Activity – Only lines containing "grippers" are wanted from the data below. Copy those lines.

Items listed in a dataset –
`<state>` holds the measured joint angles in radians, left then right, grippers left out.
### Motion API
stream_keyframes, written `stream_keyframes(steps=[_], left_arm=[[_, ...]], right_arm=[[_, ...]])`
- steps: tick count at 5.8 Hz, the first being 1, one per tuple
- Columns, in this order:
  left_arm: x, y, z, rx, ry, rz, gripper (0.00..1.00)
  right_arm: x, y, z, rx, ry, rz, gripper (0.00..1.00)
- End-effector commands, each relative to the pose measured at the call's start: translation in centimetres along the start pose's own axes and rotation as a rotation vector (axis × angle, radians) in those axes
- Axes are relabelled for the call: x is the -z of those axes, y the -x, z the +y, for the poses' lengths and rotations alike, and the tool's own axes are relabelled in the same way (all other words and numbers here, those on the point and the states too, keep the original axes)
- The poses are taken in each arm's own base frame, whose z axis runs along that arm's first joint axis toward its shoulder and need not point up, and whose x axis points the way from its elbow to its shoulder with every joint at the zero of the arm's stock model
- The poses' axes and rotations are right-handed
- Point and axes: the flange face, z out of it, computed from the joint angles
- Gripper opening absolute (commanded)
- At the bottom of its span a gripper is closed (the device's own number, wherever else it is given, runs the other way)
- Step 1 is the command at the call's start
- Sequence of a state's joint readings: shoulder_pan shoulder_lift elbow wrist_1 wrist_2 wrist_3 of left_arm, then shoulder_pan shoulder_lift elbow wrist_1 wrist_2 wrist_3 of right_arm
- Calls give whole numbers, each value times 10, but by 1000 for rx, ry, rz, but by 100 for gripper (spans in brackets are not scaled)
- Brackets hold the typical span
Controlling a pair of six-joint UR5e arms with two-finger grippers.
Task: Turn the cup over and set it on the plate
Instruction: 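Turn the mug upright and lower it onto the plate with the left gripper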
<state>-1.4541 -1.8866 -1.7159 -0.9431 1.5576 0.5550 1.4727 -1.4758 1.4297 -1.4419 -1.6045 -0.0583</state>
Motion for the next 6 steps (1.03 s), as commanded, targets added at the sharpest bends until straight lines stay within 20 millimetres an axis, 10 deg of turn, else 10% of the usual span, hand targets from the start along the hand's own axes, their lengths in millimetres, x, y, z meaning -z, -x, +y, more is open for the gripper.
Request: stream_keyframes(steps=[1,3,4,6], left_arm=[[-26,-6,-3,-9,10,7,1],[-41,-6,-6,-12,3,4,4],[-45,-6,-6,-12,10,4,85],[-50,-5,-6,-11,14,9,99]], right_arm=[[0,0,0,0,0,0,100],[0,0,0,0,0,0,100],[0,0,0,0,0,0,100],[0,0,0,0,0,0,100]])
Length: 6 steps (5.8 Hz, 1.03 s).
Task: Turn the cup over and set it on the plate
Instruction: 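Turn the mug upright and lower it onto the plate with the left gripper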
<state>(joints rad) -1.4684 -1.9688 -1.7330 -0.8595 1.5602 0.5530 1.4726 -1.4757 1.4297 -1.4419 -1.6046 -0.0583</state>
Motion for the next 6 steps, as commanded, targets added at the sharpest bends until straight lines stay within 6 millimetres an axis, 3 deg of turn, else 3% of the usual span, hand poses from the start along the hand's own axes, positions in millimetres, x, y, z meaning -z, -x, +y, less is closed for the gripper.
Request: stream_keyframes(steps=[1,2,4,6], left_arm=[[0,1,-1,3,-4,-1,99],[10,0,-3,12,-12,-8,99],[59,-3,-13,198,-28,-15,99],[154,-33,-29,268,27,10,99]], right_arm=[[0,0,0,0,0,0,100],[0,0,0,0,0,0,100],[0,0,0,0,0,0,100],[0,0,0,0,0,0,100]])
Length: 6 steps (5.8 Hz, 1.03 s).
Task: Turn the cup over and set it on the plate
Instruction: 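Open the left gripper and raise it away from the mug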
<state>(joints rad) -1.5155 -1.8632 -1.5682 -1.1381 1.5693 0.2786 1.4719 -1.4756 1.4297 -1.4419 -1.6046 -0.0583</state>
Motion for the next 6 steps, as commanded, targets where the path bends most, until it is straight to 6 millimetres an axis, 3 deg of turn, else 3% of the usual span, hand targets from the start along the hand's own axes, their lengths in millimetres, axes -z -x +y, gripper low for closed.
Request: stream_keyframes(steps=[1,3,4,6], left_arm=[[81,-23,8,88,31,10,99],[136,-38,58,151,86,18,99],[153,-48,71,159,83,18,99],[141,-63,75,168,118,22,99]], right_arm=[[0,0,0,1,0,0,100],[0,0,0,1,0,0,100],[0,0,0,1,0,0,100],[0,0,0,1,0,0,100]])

Task solution –
`<state>` holds the measured joint angles in radians, left then right, grippers left out.
Controlling a pair of six-joint UR5e arms with two-finger grippers.

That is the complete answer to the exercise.